As soon as the land was cleared of Indians, the settlers dug in and began to whack out a crude society in the woods. Alabama gained statehood in 1819, not long after the Fort Mims Massacre, and life there was much the same as in the other frontier states joining the Union as it expanded beyond the Mississippi River. Huge tracts of virgin hardwood were cleared, the timber used for log cabins and outbuildings, the land plowed and planted in corn and cotton. It was backbreaking work, requiring large families (the more strapping sons, the better), but with the abundance of game and the rich soil, nobody starved who was willing to work. They were self-sufficient out of necessity, and proud of it, and except for the staples they had to barter for, all they needed could be taken from the land: food, housing, furniture, the clothes on their backs.

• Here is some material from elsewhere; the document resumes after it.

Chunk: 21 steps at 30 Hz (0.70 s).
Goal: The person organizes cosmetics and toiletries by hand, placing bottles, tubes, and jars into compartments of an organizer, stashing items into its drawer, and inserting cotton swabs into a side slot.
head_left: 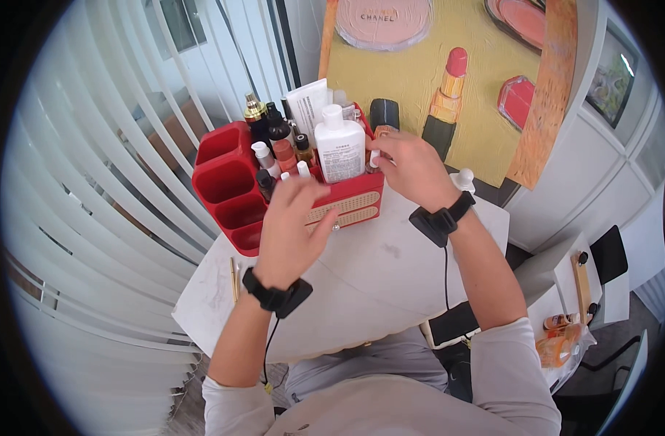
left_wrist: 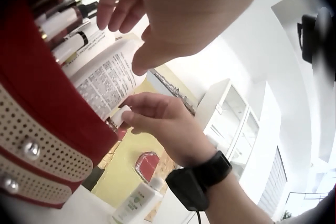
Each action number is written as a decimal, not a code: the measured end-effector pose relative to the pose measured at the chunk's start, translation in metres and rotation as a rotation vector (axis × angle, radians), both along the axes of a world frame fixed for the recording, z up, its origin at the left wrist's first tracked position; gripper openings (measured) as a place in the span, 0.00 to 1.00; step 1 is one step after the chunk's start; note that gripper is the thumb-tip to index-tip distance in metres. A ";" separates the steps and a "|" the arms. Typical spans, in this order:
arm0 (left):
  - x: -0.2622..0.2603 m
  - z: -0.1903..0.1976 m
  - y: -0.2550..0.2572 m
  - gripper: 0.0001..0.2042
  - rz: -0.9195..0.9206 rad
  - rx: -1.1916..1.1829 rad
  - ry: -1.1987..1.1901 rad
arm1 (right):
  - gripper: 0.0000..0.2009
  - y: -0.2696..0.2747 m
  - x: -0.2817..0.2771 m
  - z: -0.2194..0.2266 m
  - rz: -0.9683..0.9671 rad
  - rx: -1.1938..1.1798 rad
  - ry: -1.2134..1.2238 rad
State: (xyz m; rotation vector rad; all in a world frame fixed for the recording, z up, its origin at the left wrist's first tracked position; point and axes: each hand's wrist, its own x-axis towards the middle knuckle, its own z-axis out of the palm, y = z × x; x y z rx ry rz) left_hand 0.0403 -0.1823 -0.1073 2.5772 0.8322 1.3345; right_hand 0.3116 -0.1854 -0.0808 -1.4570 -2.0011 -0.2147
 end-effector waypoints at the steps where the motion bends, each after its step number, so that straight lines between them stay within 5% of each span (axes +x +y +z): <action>1: -0.007 -0.013 -0.004 0.21 -0.033 0.041 0.055 | 0.15 -0.003 0.001 -0.005 0.041 0.090 0.063; 2: -0.015 -0.027 -0.011 0.21 -0.032 0.030 0.059 | 0.16 -0.007 0.001 -0.011 0.083 0.175 0.127; 4: -0.027 -0.049 -0.020 0.23 -0.019 -0.544 0.097 | 0.17 -0.025 -0.002 -0.017 0.061 0.111 0.303; 7: -0.024 -0.082 -0.023 0.28 -0.117 -0.762 -0.064 | 0.20 -0.054 0.008 -0.052 -0.002 0.014 0.502; 10: -0.010 -0.092 -0.016 0.33 -0.190 -0.554 -0.047 | 0.23 -0.083 0.021 -0.087 -0.125 0.012 0.399; 12: -0.001 -0.096 -0.006 0.33 -0.187 -0.563 -0.061 | 0.30 -0.097 0.032 -0.092 -0.395 0.367 0.112; 15: 0.007 -0.102 0.015 0.32 -0.193 -0.703 -0.123 | 0.38 -0.096 0.062 -0.078 -0.571 0.381 0.011; 19: 0.005 -0.111 0.018 0.29 -0.284 -0.870 -0.283 | 0.40 -0.081 0.112 -0.072 -0.332 0.089 0.159; 21: 0.004 -0.110 0.005 0.28 -0.291 -0.848 -0.272 | 0.39 -0.080 0.124 -0.056 -0.188 -0.168 -0.092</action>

In steady increments, decade by decade, a semblance of order and civilization was wrought. Horse paths were widened to become turnpikes for stagecoaches; canoes and rafts and then rough keelboats and finally steamers turned the Alabama and Tombigbee and Little Rivers into highways for moving cotton and timber down to the docks at Mobile; taverns and inns and boat landings appeared; and schools and churches and barns and trading posts. Here and there one might see a gaudy mansion on the hill, built by men who had cleared massive fields for cotton and bought slaves at the auction in Mobile. One of those planters was David Tate, Red Eagle's stepbrother, whose "last will and inventory" upon his death in 1829 listed 150 slaves whose values ranged from twenty-five cents to $600. But most of the people were simple dirt farmers trying to survive the natural scourges around them -- violent weather, diseases, wild animals, sheer loneliness -- as best they could. They hunted and fished and plowed for sustenance, made their own whiskey for comfort, settled disputes with guns and knives and fists in the absence of organized law, found solace in a God who accepted no excuses, got so accustomed to being alone that the only people they trusted were kinfolks. Except for the handful of cotton planters, moguls with a vested interest in retaining slavery, the Civil War meant little to the simple men in the woods; Admiral David Farragut might have been steaming into Mobile Bay in August of 1864 in the largest naval engagement of the war ("Damn the torpedoes, full steam ahead!"), but northern Baldwin County's only involvement was the non-skirmish involving James Witherington's grandfather, Ausphera Bryant Myles, that same year on some meandering little stream known as Shomo Creek.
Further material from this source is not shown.